Why Your App Is Slow (And It's Not the Database)

The reflex when an API is slow is to check the database. You add an index. You look at EXPLAIN ANALYZE. You scale up the instance. Nothing changes. This happens because the slow query log only tells you about query execution time — it says nothing about the other four places where your request can bleed latency before a query even runs, or after it finishes.

This post systematically covers all five root causes, how to instrument each one, and what to do when you find it. The order matters: start from the top.

The Request Lifecycle

Before diagnosing, it helps to see the full path a database-backed request takes. Latency can accumulate at every transition.

Most engineers profile the green box. Production slowdowns live in the red ones.

Cause 1: Connection Pool Exhaustion

Your pool has 10 connections. Under normal load, each request borrows one, runs a query in ~20ms, and returns it. But under load, or when requests hold connections longer than usual, the pool drains. New requests don't fail — they queue, waiting silently for a slot to open.

With the default connectionTimeoutMillis: 0 in node-postgres, that queue has no timeout. Requests wait indefinitely. The endpoint appears to hang. The database is idle.

This is the most common misdiagnosis in backend engineering. It looks exactly like a database problem.

How to see it

import { Pool } from 'pg'

const pool = new Pool({ max: 10 })

setInterval(() => {
  console.log({
    total:   pool.totalCount,    // connections created
    idle:    pool.idleCount,     // available right now
    waiting: pool.waitingCount,  // requests queued for a connection ← this is your signal
  })
}, 2000)

waitingCount > 0 under normal load means the pool is the bottleneck. If it's 0 at rest and climbs under traffic, you're undersized or connections are being held too long.

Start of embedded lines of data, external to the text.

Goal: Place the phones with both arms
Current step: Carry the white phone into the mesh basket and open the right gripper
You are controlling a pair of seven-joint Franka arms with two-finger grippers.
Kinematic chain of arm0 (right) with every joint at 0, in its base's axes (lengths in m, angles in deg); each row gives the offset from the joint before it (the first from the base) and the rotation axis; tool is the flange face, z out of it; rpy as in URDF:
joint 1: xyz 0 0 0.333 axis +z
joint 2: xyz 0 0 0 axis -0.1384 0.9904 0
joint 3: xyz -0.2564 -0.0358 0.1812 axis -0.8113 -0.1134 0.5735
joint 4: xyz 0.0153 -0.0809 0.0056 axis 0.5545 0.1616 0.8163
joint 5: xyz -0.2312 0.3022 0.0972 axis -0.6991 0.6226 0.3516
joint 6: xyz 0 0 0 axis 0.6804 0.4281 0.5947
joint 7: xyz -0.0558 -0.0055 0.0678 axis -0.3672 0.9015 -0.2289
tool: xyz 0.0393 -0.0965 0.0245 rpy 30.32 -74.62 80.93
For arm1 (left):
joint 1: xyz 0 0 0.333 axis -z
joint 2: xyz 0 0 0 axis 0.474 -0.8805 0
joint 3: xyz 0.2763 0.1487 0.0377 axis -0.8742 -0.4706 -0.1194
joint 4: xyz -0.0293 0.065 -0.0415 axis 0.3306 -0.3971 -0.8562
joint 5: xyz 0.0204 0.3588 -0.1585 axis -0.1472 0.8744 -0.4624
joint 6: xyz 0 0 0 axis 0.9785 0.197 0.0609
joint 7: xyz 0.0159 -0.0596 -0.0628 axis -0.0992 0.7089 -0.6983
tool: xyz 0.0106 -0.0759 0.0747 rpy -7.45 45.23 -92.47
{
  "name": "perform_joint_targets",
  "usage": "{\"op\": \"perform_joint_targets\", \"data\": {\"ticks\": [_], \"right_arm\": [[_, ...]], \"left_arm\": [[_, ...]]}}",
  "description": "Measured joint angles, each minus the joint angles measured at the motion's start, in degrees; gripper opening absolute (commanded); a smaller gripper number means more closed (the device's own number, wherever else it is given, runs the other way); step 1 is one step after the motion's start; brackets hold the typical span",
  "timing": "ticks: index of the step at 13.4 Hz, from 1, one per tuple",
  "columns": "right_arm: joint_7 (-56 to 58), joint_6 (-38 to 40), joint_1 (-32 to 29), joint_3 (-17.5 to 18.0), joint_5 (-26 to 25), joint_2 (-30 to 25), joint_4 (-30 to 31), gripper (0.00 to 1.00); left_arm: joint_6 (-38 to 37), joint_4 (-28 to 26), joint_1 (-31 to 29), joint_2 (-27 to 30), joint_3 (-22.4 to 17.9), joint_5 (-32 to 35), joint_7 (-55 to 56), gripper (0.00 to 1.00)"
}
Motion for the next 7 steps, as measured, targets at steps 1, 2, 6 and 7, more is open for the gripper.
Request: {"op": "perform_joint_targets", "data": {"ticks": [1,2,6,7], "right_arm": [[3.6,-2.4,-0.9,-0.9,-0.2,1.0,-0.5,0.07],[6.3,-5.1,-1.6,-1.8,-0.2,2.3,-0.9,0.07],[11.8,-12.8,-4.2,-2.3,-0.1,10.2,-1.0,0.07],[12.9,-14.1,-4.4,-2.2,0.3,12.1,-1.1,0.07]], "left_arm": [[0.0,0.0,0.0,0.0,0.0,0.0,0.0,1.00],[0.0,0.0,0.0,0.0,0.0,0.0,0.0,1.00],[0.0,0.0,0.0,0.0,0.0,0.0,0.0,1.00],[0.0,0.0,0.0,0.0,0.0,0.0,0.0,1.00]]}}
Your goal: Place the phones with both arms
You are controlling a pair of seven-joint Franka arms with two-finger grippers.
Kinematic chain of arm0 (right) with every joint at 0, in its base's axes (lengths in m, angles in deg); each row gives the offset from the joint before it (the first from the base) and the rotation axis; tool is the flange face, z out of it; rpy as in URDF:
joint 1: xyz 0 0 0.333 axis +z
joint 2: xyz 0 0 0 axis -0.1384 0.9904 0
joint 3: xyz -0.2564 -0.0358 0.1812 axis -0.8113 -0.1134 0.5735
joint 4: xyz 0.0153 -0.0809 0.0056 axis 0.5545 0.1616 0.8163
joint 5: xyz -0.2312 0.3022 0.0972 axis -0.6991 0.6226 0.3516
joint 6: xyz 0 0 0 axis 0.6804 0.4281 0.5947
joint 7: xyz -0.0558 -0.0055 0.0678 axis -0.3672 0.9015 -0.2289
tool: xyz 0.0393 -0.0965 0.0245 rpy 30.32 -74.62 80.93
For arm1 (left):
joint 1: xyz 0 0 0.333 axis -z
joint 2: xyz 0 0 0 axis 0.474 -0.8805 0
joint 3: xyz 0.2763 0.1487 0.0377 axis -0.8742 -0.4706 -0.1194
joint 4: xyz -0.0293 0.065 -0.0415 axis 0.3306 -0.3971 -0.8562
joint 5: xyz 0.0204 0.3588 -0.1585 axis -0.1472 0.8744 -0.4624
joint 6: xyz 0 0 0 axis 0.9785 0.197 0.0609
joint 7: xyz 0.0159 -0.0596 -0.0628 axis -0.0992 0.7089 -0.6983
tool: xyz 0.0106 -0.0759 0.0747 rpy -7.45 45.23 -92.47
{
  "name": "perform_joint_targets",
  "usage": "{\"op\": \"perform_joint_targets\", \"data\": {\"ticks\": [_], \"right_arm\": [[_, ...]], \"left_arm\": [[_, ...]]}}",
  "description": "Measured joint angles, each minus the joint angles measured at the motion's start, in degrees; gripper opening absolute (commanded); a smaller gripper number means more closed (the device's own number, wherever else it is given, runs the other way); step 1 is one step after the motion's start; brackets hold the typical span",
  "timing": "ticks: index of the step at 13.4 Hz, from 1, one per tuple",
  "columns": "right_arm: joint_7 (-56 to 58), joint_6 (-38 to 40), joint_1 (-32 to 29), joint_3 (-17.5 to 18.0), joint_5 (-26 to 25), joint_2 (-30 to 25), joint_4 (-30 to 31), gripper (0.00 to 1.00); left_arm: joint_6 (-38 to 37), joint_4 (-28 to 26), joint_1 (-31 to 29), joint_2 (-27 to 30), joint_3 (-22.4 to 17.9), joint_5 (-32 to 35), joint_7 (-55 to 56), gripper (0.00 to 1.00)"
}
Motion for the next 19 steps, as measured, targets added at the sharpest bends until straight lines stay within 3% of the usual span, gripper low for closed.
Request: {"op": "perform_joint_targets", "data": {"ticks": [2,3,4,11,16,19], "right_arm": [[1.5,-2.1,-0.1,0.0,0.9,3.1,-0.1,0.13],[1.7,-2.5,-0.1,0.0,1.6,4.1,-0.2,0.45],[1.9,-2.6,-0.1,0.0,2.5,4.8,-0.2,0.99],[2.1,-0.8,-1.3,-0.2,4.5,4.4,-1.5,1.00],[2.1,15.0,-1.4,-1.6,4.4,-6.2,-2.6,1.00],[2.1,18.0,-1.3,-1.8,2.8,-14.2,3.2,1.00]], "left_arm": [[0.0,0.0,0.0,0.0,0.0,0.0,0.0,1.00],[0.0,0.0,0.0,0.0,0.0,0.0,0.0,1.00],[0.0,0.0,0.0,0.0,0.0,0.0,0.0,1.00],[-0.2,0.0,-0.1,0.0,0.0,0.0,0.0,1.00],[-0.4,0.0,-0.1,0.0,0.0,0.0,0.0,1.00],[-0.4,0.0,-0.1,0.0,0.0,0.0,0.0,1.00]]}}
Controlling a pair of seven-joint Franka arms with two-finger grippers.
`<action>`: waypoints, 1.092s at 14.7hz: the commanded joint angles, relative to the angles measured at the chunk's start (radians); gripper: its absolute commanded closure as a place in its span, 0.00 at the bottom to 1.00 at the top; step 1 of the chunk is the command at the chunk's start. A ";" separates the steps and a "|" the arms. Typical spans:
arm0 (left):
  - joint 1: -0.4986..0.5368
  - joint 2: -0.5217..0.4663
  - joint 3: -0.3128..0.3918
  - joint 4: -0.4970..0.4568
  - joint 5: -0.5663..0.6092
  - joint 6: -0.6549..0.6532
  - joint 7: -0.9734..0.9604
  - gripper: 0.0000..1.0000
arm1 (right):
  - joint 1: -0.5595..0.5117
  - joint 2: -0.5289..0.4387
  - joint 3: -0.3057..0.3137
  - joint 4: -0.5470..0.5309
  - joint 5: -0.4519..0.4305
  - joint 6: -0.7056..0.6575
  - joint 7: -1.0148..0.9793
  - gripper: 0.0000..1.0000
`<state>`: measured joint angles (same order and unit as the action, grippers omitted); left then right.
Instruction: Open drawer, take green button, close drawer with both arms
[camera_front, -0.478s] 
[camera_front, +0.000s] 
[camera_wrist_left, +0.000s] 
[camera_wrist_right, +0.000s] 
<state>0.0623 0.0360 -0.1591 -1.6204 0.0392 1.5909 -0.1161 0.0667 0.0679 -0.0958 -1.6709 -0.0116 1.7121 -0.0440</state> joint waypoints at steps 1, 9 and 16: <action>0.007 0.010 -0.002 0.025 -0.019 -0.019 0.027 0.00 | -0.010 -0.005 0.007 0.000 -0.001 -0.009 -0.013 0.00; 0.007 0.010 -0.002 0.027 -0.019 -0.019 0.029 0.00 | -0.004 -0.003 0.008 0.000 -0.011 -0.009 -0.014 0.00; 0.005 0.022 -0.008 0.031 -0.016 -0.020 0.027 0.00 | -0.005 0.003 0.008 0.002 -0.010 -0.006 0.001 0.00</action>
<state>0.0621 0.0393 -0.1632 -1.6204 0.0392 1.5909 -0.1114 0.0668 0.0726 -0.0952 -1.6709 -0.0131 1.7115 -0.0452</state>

The fix: configure the pool correctly

const pool = new Pool({
  max: 10,
  connectionTimeoutMillis: 5_000,   // fail after 5s — never leave at 0
  idleTimeoutMillis: 30_000,
  statement_timeout: 10_000,        // kill runaway queries that hold connections
})

connectionTimeoutMillis: 5_000 is the most important line. When the pool is exhausted and a request has waited 5 seconds, it gets a clear error instead of hanging forever. That error surfaces as a 503, which is the correct behavior — fail fast, let the client retry.

The leak pattern

A pool that slowly drains over hours (watch totalCount dropping without restarts) has a connection leak. The cause is almost always release() being skipped on error:

// LEAKS: if the query throws, release() is never called
async function getUser(id: string) {
  const client = await pool.connect()
  const result = await client.query('SELECT * FROM users WHERE id = $1', [id])
  client.release()  // ← skipped when the line above throws
  return result.rows[0]
}

// CORRECT: finally() always runs
async function getUser(id: string) {
  const client = await pool.connect()
  try {
    const result = await client.query('SELECT * FROM users WHERE id = $1', [id])
    return result.rows[0]
  } finally {
    client.release()  // runs on success, error, and everything in between
  }
}

// SIMPLEST: pool.query() manages the lifecycle for you
async function getUser(id: string) {
  const { rows } = await pool.query('SELECT * FROM users WHERE id = $1', [id])
  return rows[0]
}

Use pool.query() for single statements. Reach for pool.connect() only when you need a transaction or multiple statements on the same connection.

Pool sizing formula

Running multiple service instances? Each one creates its own pool. The math:

max_per_instance = floor((pg_max_connections × 0.8) / num_instances)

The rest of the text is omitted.